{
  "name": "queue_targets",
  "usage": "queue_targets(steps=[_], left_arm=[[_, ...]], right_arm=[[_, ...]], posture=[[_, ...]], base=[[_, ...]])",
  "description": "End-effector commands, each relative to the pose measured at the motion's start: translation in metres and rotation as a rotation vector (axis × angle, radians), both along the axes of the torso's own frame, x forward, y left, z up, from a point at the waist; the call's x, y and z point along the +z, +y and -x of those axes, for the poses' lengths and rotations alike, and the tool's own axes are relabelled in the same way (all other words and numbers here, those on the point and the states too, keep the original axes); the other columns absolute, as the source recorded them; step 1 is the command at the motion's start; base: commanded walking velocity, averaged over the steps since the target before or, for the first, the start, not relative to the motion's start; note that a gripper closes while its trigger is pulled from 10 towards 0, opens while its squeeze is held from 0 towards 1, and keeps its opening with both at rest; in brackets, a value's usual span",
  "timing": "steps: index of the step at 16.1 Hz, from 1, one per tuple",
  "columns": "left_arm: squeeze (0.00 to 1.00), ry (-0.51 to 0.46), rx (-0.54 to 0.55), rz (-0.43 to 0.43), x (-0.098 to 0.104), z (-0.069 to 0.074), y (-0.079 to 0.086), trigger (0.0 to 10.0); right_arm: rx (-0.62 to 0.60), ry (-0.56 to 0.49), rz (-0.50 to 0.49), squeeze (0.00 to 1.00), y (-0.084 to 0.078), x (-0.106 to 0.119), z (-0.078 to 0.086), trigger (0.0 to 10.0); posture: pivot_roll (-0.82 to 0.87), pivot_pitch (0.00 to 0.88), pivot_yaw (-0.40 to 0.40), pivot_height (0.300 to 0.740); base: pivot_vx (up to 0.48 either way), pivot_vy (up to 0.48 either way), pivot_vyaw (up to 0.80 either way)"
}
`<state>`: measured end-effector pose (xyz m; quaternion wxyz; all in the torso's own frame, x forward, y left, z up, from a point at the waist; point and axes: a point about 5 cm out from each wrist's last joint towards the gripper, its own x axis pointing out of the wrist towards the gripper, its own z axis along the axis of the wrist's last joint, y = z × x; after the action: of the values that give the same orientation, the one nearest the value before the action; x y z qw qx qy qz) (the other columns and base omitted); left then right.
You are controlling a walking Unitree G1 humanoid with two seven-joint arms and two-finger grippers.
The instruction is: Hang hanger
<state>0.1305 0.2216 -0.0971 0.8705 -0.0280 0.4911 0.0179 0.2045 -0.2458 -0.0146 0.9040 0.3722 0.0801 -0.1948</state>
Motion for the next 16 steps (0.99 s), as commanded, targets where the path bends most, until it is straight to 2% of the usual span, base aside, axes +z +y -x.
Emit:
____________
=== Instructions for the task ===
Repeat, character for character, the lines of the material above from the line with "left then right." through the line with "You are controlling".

=== Solution to the problem ===
`<state>`: measured end-effector pose (xyz m; quaternion wxyz; all in the torso's own frame, x forward, y left, z up, from a point at the waist; point and axes: a point about 5 cm out from each wrist's last joint towards the gripper, its own x axis pointing out of the wrist towards the gripper, its own z axis along the axis of the wrist's last joint, y = z × x; after the action: of the values that give the same orientation, the one nearest the value before the action; x y z qw qx qy qz) (the other columns and base omitted); left then right.
You are controlling a walking Unitree G1 humanoid with two seven-joint arms and two-finger grippers.

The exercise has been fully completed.